> [LISTED ENTRIES]:
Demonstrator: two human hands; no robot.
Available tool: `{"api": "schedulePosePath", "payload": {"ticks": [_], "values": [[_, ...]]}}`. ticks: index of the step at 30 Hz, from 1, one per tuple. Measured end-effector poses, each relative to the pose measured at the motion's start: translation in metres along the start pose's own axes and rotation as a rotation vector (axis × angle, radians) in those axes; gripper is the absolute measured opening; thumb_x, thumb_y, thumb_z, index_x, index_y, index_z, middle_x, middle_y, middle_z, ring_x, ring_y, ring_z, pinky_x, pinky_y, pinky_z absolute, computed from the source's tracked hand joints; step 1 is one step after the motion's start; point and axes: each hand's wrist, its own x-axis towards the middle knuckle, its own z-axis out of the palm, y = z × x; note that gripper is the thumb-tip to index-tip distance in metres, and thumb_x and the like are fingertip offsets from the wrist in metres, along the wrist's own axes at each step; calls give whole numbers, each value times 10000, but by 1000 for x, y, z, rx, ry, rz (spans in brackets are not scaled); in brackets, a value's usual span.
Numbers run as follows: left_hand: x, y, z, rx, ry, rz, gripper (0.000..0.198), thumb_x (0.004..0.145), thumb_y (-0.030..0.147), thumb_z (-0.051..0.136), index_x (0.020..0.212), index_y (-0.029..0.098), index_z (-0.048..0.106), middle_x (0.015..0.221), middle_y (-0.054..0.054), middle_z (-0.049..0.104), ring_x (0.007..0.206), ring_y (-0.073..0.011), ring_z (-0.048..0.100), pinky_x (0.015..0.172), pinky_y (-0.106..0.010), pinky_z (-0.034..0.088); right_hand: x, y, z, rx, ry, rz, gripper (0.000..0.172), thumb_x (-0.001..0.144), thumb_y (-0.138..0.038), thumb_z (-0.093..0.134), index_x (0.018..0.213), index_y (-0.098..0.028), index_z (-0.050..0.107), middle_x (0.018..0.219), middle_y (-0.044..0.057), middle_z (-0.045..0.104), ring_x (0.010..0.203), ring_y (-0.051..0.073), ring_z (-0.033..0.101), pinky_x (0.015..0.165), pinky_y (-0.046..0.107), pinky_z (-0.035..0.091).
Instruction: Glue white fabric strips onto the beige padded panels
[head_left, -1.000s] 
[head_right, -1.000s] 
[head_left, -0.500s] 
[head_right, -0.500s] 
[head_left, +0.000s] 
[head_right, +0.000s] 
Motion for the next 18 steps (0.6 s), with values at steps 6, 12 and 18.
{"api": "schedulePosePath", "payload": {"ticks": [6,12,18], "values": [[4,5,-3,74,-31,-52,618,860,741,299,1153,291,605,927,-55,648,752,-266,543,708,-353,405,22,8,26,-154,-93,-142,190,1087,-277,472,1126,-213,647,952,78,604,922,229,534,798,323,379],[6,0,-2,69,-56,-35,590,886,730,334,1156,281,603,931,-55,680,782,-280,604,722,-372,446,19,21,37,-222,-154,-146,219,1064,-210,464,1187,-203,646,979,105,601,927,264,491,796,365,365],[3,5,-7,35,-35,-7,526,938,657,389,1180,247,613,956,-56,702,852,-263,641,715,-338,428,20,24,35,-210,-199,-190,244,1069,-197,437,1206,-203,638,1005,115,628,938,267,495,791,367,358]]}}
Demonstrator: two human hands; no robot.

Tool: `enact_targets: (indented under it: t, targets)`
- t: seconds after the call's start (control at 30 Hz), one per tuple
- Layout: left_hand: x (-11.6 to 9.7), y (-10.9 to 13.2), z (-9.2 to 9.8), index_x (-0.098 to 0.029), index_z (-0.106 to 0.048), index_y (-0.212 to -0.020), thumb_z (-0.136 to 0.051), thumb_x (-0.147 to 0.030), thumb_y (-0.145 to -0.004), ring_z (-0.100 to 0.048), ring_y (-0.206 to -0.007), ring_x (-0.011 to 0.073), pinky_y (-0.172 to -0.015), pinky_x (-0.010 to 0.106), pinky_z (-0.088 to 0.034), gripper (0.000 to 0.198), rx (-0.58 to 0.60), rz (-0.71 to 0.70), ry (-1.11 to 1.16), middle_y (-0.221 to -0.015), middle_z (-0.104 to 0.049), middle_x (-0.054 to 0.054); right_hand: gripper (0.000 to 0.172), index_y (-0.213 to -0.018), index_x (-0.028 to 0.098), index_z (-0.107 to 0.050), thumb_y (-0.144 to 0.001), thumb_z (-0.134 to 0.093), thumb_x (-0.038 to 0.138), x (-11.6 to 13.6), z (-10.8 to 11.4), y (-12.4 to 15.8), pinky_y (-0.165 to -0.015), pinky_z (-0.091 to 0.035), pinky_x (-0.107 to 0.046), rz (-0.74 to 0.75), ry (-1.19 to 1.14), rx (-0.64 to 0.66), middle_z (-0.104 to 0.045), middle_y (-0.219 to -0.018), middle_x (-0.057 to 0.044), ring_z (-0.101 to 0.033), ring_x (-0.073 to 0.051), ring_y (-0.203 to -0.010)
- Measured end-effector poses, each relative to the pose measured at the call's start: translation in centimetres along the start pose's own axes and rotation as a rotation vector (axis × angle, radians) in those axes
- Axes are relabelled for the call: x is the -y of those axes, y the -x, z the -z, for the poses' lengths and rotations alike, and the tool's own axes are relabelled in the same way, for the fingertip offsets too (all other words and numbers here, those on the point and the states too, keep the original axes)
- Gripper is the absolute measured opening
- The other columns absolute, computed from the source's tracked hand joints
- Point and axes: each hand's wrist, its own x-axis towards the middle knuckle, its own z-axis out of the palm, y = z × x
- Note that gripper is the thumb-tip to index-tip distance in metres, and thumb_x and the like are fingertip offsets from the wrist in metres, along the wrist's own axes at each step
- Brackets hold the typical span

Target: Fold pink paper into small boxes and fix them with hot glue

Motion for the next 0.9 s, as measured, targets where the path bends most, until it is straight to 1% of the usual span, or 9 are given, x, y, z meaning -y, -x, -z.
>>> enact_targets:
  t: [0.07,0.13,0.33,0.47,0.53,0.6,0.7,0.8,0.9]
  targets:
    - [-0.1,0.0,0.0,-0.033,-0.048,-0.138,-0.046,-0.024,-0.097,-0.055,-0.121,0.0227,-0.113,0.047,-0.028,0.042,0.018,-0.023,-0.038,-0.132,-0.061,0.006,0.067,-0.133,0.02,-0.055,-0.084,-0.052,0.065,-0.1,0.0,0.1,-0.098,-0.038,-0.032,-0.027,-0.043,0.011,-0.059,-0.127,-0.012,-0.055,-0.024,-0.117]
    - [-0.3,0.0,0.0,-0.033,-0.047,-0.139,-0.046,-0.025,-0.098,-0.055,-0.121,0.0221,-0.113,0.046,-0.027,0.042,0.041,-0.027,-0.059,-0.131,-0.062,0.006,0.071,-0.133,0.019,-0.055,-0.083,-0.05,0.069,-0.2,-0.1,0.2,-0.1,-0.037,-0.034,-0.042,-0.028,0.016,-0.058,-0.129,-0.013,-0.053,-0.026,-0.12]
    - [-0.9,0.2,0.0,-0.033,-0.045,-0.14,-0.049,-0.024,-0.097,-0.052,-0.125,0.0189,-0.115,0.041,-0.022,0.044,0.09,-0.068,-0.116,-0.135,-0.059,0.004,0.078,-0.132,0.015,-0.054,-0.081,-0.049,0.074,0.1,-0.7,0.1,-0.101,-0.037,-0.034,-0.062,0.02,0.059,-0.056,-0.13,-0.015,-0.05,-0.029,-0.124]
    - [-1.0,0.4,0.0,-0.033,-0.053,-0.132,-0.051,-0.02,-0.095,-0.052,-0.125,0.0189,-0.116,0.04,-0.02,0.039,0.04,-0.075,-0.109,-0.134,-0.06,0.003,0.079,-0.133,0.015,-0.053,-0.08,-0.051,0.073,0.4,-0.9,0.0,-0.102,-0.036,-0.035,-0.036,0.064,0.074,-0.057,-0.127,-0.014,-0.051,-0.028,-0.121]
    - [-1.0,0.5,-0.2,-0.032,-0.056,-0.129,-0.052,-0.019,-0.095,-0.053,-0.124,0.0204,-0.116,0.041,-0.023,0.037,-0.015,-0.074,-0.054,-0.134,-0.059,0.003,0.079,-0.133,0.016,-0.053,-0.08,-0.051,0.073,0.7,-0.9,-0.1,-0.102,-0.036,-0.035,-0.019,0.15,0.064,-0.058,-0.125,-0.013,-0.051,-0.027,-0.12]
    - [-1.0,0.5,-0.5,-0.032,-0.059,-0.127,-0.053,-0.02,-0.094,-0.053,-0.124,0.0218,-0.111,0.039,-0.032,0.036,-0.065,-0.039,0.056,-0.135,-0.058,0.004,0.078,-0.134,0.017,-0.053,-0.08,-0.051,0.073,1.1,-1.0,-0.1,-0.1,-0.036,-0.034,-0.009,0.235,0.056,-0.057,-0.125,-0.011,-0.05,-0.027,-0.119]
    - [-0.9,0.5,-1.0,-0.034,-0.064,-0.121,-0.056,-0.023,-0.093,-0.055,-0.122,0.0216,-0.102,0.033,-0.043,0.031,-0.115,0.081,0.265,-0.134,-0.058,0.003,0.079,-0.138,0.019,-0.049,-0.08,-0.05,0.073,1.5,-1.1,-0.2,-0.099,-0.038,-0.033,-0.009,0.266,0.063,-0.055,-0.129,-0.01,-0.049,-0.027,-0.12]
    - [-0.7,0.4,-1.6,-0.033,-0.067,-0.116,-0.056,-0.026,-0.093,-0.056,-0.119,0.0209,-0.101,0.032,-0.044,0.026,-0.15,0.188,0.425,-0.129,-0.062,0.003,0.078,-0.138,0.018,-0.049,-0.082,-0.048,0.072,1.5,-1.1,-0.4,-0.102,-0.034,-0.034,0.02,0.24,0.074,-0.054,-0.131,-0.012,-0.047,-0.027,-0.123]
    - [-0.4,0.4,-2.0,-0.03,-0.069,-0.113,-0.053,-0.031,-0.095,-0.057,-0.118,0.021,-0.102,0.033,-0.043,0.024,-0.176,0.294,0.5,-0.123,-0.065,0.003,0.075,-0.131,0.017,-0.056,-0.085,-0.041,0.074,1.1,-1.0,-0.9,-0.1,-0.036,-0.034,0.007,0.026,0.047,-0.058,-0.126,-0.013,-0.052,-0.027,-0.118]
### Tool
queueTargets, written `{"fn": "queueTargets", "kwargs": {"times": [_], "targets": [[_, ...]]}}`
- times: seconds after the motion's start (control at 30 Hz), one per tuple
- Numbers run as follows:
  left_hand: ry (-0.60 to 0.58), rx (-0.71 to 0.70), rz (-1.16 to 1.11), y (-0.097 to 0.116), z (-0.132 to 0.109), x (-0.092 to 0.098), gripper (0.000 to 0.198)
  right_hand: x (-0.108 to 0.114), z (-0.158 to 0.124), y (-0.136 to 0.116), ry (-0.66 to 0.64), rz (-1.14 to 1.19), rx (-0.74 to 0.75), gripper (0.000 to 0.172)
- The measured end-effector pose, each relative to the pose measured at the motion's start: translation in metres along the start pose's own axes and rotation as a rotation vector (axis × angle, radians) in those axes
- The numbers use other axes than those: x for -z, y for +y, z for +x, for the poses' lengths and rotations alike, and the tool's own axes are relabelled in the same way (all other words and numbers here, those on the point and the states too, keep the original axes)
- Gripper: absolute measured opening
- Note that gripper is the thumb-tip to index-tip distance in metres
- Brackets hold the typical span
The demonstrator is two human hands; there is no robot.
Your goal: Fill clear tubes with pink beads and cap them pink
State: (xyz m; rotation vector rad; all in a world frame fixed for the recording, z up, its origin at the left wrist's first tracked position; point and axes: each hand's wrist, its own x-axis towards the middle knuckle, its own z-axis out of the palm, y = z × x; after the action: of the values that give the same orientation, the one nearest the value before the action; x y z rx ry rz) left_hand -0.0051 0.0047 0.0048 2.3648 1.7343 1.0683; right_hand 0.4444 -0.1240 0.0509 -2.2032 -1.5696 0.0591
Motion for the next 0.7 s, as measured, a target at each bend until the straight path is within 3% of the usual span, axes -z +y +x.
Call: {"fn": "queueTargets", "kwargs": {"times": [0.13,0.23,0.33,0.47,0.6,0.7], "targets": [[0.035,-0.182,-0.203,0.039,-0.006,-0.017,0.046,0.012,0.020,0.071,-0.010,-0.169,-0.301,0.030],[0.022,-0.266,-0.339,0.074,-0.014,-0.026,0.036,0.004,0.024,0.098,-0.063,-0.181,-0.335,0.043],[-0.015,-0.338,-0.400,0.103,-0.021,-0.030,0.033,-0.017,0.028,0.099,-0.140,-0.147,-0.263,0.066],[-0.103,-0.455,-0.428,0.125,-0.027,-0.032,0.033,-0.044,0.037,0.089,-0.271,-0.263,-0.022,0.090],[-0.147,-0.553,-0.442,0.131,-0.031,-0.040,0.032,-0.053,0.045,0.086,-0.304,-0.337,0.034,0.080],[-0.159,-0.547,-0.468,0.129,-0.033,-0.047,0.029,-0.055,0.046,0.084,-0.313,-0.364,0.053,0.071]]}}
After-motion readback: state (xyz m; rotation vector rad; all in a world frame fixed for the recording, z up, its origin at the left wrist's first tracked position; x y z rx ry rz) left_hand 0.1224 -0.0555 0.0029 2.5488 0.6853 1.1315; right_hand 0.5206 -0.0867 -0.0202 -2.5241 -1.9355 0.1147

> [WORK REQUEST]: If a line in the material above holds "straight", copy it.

> [EXERCISE ANSWER]:
Motion for the next 0.9 s, as measured, targets where the path bends most, until it is straight to 1% of the usual span, or 9 are given, x, y, z meaning -y, -x, -z.
Motion for the next 0.7 s, as measured, a target at each bend until the straight path is within 3% of the usual span, axes -z +y +x.

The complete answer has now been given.